_Task objective_. The entries below contain a line with "- The poses are" and a line with "- Gripper: absolute commanded closure". Quote exactly those two lines and all lines between them.
··· Data
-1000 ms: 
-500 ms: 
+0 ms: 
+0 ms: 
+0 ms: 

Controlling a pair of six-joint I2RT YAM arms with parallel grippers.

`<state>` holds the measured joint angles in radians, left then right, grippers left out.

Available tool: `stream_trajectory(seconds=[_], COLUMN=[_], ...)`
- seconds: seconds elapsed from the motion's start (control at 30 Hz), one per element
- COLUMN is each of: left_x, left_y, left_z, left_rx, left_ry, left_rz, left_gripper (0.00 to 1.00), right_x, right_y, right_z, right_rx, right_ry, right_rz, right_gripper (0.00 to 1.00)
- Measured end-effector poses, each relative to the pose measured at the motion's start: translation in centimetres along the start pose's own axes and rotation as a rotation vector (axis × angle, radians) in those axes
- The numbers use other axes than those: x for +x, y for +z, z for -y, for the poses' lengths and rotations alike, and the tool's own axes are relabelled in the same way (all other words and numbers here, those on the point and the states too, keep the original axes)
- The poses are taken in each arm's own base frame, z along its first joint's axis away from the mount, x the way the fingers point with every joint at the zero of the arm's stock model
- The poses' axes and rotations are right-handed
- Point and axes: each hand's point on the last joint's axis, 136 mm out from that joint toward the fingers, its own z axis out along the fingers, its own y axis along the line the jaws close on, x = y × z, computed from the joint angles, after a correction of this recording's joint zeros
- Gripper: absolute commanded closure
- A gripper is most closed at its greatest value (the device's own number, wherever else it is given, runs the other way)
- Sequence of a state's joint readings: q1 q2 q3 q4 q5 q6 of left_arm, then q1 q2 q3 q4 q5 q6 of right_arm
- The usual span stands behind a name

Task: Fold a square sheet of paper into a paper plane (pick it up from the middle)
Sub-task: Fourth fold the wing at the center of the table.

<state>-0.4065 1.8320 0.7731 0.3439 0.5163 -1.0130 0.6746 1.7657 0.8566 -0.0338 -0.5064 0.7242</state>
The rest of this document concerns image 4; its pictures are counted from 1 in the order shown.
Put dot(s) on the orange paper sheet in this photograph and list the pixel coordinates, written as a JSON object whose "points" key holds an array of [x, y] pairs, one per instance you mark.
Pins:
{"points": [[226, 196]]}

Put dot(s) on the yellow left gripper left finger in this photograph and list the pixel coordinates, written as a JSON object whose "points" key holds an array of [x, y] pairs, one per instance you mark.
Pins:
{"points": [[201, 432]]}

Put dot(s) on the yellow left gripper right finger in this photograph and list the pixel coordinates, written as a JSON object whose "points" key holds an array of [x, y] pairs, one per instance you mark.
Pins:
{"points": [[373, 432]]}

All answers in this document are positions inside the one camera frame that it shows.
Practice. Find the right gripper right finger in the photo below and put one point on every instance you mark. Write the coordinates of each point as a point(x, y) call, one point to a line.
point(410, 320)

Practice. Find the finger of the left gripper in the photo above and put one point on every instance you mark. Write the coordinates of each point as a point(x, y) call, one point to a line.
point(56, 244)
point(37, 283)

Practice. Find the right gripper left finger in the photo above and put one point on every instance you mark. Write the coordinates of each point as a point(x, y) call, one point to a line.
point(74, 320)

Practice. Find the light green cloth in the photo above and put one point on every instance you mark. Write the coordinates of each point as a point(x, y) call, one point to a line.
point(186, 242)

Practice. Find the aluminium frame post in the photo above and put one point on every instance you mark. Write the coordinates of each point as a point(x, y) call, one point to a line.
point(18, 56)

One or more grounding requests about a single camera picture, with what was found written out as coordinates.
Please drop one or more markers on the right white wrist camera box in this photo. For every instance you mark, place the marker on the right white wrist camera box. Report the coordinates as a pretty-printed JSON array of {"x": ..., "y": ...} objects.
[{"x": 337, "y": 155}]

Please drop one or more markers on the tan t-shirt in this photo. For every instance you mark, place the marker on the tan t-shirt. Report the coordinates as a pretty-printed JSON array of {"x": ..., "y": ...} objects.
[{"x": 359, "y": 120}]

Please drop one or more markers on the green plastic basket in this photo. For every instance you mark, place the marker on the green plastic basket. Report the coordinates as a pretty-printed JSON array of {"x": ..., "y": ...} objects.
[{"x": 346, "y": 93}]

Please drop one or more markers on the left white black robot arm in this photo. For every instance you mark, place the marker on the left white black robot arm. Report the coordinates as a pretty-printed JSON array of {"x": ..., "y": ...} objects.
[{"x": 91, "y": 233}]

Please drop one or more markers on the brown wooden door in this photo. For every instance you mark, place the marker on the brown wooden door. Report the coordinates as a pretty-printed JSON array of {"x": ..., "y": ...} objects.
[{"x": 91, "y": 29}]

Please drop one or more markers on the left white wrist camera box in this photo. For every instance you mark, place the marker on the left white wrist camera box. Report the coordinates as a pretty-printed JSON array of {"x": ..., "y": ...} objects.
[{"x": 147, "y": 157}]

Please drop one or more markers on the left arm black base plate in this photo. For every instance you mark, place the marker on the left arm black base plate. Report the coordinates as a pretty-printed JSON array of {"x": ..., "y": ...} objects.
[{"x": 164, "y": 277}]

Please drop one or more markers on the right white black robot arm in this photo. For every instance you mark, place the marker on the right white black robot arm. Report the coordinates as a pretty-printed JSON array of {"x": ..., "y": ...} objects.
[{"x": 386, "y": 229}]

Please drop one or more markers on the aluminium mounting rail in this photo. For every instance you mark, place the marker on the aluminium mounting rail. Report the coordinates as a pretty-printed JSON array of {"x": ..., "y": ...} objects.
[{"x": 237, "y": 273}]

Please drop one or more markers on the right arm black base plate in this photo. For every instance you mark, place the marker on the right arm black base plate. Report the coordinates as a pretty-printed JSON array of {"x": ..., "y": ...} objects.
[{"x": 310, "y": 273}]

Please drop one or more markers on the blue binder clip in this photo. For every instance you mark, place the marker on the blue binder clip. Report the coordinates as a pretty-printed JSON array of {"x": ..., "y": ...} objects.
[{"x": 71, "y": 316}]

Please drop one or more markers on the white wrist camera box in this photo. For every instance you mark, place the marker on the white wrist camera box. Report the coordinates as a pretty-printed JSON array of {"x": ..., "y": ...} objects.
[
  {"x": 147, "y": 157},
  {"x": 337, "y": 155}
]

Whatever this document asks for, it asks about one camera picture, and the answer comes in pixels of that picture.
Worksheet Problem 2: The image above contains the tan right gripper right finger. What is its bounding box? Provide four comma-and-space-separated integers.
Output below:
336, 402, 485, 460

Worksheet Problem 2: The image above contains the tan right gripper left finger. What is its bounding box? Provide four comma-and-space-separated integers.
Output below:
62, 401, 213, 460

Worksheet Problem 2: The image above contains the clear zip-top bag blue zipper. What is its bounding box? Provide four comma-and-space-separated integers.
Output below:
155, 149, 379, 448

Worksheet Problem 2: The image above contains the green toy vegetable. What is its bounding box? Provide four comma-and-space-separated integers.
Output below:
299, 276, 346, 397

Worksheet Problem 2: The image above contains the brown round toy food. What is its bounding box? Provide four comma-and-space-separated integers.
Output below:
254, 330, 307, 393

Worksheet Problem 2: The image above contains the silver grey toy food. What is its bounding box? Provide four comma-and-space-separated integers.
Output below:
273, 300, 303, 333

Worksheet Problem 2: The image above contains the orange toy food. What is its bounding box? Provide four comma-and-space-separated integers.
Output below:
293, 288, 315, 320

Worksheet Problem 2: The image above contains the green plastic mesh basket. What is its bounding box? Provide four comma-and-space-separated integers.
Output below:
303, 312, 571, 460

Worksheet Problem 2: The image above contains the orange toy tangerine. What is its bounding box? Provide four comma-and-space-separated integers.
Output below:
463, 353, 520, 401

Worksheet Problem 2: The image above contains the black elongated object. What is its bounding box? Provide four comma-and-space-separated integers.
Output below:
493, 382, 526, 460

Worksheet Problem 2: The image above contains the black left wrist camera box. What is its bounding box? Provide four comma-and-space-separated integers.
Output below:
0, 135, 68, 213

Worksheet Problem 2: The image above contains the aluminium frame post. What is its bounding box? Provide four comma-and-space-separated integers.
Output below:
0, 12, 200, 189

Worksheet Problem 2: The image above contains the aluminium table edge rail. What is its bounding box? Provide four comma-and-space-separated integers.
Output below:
······
_Written response_.
- The poses are taken in each arm's own base frame, z along its first joint's axis away from the mount, x the way the fingers point with every joint at the zero of the arm's stock model
- The poses' axes and rotations are right-handed
- Point and axes: each hand's point on the last joint's axis, 136 mm out from that joint toward the fingers, its own z axis out along the fingers, its own y axis along the line the jaws close on, x = y × z, computed from the joint angles, after a correction of this recording's joint zeros
- Gripper: absolute commanded closure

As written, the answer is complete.